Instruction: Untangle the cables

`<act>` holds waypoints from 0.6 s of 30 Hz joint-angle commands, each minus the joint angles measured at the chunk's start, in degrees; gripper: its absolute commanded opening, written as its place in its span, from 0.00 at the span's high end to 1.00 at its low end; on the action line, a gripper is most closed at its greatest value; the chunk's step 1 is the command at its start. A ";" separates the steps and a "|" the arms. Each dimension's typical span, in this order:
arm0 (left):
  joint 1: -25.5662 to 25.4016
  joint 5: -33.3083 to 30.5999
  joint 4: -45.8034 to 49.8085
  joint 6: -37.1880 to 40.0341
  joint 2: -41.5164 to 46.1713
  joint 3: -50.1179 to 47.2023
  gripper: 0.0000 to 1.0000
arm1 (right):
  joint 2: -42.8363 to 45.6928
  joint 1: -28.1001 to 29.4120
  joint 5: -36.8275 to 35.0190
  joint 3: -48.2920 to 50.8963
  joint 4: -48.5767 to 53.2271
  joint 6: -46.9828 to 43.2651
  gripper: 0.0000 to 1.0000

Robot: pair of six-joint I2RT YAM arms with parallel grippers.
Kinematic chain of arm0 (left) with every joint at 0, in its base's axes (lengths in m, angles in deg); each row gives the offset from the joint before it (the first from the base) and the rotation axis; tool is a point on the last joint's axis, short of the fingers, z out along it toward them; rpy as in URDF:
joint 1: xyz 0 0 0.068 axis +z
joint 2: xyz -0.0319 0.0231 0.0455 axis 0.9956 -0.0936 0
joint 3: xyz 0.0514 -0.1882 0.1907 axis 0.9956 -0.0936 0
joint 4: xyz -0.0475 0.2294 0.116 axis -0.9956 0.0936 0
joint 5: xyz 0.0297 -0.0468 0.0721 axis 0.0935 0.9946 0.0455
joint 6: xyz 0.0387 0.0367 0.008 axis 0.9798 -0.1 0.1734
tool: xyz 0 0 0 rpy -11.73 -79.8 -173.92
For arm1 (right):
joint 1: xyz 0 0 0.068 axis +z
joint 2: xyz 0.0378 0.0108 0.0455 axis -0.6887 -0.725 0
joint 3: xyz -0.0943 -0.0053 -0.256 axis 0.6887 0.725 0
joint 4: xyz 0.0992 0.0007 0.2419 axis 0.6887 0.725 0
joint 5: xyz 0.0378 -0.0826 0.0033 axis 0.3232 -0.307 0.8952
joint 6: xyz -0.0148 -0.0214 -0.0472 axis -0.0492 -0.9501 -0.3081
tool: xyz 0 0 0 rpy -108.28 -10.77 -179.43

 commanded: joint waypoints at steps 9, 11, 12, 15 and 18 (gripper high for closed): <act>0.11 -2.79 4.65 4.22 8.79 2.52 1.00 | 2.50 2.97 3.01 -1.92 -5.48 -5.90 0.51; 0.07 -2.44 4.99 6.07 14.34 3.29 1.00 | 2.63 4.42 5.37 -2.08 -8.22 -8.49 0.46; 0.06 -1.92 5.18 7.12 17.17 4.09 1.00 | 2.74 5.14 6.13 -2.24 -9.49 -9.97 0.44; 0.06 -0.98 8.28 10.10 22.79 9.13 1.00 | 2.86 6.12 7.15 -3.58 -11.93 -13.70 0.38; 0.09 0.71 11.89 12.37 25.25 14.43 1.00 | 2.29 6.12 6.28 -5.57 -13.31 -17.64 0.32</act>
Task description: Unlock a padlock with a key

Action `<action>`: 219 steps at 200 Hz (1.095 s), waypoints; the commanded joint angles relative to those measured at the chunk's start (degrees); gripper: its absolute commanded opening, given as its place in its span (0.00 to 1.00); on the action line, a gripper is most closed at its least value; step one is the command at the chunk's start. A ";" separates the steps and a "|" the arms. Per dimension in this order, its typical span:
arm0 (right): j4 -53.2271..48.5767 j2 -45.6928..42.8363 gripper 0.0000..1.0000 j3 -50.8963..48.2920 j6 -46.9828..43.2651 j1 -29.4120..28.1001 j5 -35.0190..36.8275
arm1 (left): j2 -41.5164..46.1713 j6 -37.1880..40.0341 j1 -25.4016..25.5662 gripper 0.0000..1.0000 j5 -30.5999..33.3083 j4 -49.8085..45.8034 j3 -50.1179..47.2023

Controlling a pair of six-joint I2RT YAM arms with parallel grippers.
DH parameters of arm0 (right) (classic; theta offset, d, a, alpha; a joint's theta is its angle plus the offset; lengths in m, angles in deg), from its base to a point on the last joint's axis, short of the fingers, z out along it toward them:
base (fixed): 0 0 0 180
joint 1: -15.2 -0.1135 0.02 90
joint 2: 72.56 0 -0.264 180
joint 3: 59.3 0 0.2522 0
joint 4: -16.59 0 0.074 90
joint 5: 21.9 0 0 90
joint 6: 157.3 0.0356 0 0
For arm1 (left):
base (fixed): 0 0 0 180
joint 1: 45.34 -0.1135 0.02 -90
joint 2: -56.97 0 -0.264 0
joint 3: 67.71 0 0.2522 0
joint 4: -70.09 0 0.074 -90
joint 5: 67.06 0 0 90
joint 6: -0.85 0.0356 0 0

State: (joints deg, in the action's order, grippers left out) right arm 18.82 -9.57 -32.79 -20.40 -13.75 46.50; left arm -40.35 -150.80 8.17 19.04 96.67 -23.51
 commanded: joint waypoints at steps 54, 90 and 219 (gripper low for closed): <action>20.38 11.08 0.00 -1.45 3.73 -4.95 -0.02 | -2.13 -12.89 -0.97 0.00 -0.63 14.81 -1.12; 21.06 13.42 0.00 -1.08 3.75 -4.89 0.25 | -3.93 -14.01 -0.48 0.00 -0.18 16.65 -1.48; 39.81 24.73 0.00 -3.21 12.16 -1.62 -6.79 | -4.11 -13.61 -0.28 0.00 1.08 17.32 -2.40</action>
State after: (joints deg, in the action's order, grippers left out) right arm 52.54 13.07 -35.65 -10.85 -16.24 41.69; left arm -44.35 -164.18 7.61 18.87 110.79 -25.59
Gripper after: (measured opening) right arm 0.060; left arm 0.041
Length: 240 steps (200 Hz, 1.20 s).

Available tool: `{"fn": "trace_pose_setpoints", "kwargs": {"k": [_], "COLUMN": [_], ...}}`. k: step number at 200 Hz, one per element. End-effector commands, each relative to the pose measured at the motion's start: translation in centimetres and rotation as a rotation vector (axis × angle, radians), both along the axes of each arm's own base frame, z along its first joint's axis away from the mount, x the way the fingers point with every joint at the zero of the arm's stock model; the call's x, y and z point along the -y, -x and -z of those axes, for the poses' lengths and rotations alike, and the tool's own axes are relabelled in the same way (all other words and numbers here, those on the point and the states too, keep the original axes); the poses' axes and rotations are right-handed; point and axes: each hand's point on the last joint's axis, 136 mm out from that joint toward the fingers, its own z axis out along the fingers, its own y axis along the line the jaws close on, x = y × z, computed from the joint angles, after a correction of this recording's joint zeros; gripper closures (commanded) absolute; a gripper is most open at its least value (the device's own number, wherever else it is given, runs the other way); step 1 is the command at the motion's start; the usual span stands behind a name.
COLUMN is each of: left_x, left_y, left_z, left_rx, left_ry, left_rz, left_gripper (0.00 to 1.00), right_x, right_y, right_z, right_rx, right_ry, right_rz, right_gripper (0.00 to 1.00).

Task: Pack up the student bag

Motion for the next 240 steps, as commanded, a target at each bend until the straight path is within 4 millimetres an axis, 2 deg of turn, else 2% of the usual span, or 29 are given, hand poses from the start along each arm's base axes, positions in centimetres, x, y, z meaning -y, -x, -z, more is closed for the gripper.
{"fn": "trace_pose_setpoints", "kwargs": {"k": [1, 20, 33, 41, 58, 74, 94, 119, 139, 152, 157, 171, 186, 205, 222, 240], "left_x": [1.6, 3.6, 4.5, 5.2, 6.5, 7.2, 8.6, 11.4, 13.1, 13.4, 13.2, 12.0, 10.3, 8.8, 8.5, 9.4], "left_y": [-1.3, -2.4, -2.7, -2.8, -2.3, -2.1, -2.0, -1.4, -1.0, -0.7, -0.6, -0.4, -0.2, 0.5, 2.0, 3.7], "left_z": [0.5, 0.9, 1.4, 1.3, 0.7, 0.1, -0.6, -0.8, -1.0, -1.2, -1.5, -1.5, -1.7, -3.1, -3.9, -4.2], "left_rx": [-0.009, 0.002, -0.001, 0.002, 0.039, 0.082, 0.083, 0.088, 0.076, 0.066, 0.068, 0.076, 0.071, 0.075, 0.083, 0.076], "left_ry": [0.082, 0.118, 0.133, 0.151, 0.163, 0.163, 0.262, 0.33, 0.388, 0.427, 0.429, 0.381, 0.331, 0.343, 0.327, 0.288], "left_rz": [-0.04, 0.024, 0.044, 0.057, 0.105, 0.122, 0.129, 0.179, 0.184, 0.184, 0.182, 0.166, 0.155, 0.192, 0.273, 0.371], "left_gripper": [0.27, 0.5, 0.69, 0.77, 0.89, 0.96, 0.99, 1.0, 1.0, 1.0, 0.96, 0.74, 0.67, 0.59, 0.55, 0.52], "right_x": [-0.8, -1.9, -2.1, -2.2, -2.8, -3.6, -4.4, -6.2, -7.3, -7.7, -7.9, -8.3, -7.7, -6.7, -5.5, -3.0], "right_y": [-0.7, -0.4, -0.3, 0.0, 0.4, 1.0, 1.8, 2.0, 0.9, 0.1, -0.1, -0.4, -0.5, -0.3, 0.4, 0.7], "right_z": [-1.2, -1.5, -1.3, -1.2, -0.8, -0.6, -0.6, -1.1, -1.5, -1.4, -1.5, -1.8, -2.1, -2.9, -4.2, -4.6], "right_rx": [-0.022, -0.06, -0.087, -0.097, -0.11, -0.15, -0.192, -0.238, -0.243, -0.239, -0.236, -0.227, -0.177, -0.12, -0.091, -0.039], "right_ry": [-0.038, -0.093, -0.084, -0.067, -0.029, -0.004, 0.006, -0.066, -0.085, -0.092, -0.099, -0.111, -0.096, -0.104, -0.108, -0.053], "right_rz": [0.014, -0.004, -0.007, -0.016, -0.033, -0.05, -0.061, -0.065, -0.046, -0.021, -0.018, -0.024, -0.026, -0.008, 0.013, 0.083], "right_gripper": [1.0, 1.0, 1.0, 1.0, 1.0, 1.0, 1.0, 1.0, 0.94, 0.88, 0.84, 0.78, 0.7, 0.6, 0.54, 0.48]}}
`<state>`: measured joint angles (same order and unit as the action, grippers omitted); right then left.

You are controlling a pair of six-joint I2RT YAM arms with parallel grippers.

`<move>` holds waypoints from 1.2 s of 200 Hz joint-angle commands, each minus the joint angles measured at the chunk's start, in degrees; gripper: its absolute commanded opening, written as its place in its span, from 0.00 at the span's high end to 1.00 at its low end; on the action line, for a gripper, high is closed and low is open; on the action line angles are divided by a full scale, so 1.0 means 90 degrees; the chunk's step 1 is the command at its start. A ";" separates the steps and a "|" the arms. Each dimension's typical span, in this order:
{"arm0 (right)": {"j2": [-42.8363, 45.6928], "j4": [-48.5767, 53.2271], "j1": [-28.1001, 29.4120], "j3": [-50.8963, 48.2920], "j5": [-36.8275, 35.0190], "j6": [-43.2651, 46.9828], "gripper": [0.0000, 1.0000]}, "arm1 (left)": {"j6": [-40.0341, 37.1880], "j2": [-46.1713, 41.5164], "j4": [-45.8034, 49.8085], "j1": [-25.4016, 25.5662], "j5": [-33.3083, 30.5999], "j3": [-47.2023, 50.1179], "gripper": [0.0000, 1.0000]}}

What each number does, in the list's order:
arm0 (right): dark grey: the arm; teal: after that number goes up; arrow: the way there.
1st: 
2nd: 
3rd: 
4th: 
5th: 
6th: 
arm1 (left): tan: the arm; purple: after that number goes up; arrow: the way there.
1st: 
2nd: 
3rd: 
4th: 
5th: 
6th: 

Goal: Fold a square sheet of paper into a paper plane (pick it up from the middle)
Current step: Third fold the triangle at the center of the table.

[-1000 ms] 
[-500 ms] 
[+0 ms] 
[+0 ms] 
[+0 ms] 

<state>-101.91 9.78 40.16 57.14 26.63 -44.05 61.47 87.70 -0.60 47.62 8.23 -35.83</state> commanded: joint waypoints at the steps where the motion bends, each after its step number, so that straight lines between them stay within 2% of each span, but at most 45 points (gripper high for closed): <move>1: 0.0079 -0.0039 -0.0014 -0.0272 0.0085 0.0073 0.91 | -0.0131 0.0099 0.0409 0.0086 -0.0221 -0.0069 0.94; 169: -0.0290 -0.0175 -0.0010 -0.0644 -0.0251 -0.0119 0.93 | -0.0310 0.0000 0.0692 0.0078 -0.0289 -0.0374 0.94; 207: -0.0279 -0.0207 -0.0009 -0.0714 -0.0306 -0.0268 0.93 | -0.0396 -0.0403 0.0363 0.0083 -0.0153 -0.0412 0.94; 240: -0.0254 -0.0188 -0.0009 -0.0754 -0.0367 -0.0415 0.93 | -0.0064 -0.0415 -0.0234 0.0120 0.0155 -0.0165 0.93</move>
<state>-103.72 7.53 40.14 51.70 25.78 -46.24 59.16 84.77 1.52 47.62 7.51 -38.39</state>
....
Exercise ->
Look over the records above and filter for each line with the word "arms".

Solution to this task ->
`<act>` holds waypoints from 0.6 s of 30 Hz joint-angle commands, each minus the joint angles measured at the chunk's start, in degrees; gripper: its absolute commanded opening, written as its place in its span, from 0.00 at the span's high end to 1.00 at its low end; on the action line, a gripper is most closed at its greatest value; the chunk's step 1 is the command at its start. A ";" separates the steps and a "|" the arms. Each dimension's typical span, in this order:
Robot: pair of six-joint I2RT YAM arms with parallel grippers.
Action `<action>`: 219 steps at 200 Hz (1.095 s), waypoints; the commanded joint angles relative to those measured at the chunk's start (degrees); gripper: its absolute commanded opening, given as its place in its span (0.00 to 1.00); on the action line, a gripper is most closed at its least value; step one is the command at the chunk's start. A ";" separates the steps and a "|" the arms. Per dimension in this order, its typical span:
Controlling a pair of six-joint I2RT YAM arms with parallel grippers.
You are controlling a pair of six-joint I2RT YAM arms with parallel grippers.
`<move>` holds waypoints from 1.2 s of 200 Hz joint-angle commands, each minus the joint angles measured at the chunk's start, in degrees; gripper: its absolute commanded opening, written as its place in its span, from 0.00 at the span's high end to 1.00 at its low end; on the action line, for a gripper, high is closed and low is open; on the action line angles are divided by a full scale, so 1.0 means 90 degrees; the chunk's step 1 is the command at its start. A ";" separates the steps and a "|" the arms. Each dimension's typical span, in this order:

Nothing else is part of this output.